**WORK ITEM:** Lines in the listing below containing the string "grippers" are to be identified and copied.

**DATA SECTION:**
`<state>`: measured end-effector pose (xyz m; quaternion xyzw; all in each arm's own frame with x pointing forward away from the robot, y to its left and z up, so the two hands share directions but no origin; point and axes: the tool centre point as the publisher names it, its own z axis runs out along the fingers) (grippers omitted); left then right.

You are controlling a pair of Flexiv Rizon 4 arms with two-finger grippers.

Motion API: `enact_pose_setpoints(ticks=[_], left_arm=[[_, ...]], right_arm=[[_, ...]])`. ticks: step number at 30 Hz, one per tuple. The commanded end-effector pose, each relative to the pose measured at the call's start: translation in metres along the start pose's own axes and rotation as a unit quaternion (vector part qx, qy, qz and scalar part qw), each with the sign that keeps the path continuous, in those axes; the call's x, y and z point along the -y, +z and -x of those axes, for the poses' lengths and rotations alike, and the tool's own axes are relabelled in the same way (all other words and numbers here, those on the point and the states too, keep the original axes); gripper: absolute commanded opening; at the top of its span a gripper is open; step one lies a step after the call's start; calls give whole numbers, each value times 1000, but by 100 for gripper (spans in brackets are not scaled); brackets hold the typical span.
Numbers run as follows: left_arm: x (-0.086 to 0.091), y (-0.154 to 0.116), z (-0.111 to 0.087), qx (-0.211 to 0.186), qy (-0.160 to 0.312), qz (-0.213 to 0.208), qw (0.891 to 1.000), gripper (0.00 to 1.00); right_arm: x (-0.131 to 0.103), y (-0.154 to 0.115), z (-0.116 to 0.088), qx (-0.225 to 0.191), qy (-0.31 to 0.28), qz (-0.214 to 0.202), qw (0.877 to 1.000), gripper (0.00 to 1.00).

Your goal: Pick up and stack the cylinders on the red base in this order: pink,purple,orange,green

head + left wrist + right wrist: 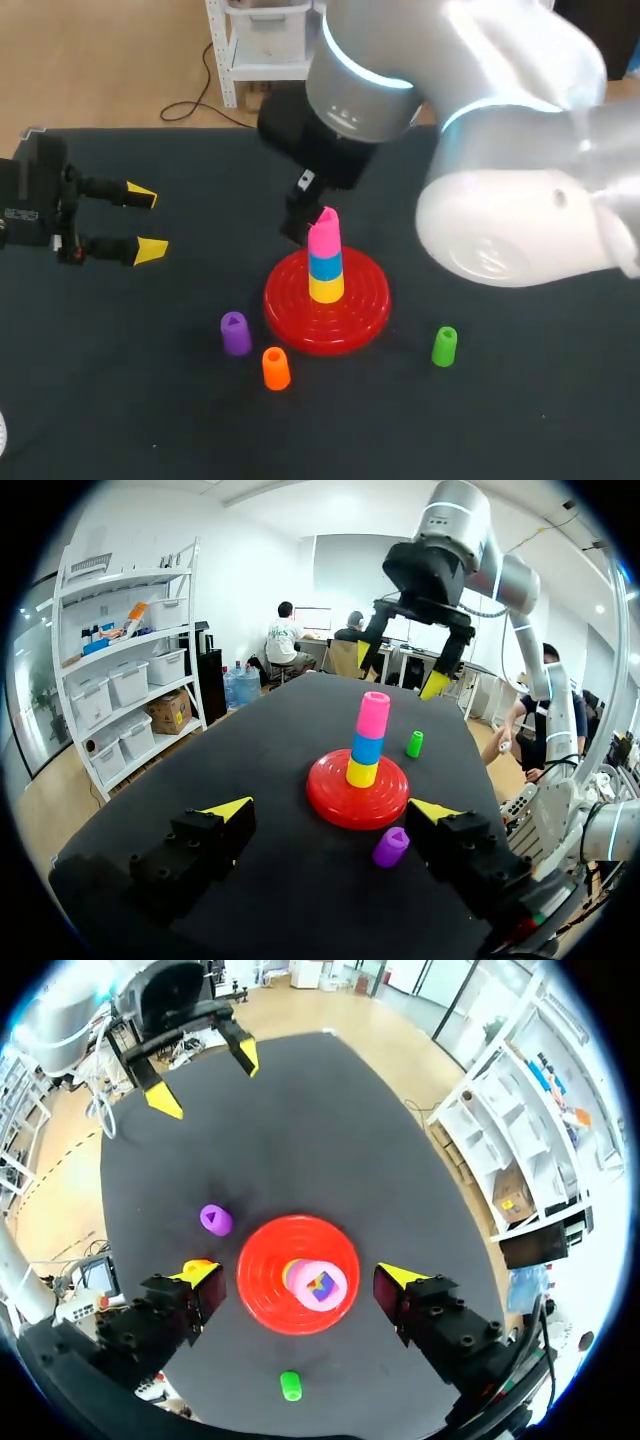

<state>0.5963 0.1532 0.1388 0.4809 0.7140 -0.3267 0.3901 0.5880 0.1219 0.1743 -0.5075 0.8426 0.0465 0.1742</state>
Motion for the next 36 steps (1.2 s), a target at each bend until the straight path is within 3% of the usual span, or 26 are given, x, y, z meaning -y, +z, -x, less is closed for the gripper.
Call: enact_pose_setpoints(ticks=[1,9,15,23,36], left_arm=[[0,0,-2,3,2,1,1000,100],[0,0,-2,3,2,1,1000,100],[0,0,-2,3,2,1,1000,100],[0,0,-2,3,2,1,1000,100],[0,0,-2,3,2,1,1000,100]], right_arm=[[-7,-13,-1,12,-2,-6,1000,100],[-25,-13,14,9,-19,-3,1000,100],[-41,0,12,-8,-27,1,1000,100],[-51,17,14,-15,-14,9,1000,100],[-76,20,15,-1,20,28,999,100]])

**WORKED SOLUTION:**
`<state>`: measured end-effector pose (xyz m; quaternion xyzw; all in each arm's own frame with x pointing forward away from the robot, y to its left and z up, so the two hands share directions but no origin; point and axes: the tool centre point as the publisher names it, its own z axis runs out along the fingers) (grippers omitted); left then right.
You are controlling a pair of Flexiv Rizon 4 arms with two-finger grippers.

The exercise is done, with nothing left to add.